Return the listing below verbatim. Pictures do not belong in the copy.

Supplied data below:

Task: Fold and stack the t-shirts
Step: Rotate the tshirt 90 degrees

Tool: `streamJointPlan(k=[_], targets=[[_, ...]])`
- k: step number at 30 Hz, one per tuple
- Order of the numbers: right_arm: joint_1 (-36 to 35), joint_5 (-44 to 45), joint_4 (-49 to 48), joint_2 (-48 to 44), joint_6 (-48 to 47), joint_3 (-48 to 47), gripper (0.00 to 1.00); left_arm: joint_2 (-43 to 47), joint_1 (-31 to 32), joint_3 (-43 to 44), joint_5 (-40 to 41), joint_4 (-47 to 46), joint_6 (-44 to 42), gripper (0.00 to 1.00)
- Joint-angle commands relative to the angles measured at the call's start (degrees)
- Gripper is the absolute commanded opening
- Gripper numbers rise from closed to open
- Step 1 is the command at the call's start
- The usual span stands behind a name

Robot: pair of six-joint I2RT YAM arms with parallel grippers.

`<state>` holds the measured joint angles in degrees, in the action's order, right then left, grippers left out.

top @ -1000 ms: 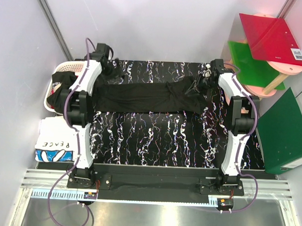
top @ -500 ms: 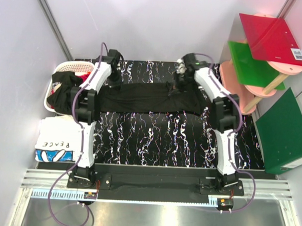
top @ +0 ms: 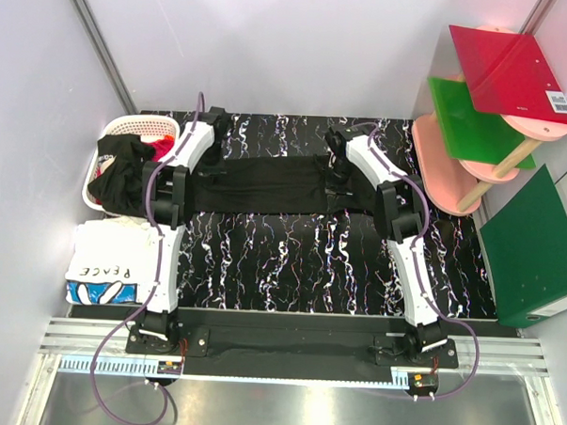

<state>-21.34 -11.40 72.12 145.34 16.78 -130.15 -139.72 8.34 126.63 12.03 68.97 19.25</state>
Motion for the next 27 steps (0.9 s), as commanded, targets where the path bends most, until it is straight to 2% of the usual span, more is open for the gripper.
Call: streamJointPlan(k=[1,7,11,15,18,22,27], targets=[[-0.01,14.80,6.02,1.53,1.33,-1.34,0.00,-3.10,0.19,1.60,2.12,3.62,0.44,0.00],[0.16,23.16,5.93,6.35,3.17,-8.26,0.00,-4.07,0.71,0.12,2.11,6.61,1.41,0.00],[0.16,26.16,4.62,11.63,3.26,-18.18,0.00,-2.14,2.38,-5.68,0.28,8.37,1.85,0.00],[0.34,28.89,2.86,15.06,2.56,-23.90,0.00,0.23,4.66,-12.18,-3.93,8.81,2.81,0.00],[0.34,27.22,-1.00,15.85,2.30,-23.84,0.00,1.82,7.04,-16.32,-8.24,8.38,3.69,0.00],[0.25,20.64,-14.07,13.75,3.09,-19.45,0.00,2.17,12.04,-19.31,-17.03,7.41,4.31,0.00],[0.16,16.06,-21.04,16.73,4.58,-25.50,0.00,2.08,17.23,-22.39,-23.36,4.25,5.89,0.00]])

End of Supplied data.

● **Answer space**:
Task: Fold and stack the t-shirts
Step: Rotate the tshirt 90 degrees

Tool: `streamJointPlan(k=[_], targets=[[_, ...]])`
- k: step number at 30 Hz, one per tuple
- Order of the numbers: right_arm: joint_1 (-36 to 35), joint_5 (-44 to 45), joint_4 (-49 to 48), joint_2 (-48 to 44), joint_6 (-48 to 47), joint_3 (-48 to 47), gripper (0.00 to 1.00); left_arm: joint_2 (-43 to 47), joint_1 (-31 to 32), joint_3 (-43 to 44), joint_5 (-40 to 41), joint_4 (-47 to 46), joint_6 (-44 to 42), gripper (0.00 to 1.00)
- Joint-angle commands relative to the angles measured at the call's start (degrees)
- Gripper is the absolute commanded opening
- Gripper numbers rise from closed to open
- Step 1 is the command at the call's start
- The usual span stands behind a name

Robot: pair of six-joint I2RT YAM arms with parallel grippers.

`<state>` holds the measured joint angles in degrees, in the action's order, right then left, grippers left out.

top @ -1000 ms: 
top @ -500 ms: 
top @ +0 ms: 

<state>-21.34 -11.40 72.12 145.34 16.78 -130.15 -139.72 8.34 126.63 12.03 68.97 19.25</state>
Motion for the next 27 steps (0.9 s), as commanded, targets where the path bends most, until it is straight to 2% of the usual span, more is open for the gripper.
Call: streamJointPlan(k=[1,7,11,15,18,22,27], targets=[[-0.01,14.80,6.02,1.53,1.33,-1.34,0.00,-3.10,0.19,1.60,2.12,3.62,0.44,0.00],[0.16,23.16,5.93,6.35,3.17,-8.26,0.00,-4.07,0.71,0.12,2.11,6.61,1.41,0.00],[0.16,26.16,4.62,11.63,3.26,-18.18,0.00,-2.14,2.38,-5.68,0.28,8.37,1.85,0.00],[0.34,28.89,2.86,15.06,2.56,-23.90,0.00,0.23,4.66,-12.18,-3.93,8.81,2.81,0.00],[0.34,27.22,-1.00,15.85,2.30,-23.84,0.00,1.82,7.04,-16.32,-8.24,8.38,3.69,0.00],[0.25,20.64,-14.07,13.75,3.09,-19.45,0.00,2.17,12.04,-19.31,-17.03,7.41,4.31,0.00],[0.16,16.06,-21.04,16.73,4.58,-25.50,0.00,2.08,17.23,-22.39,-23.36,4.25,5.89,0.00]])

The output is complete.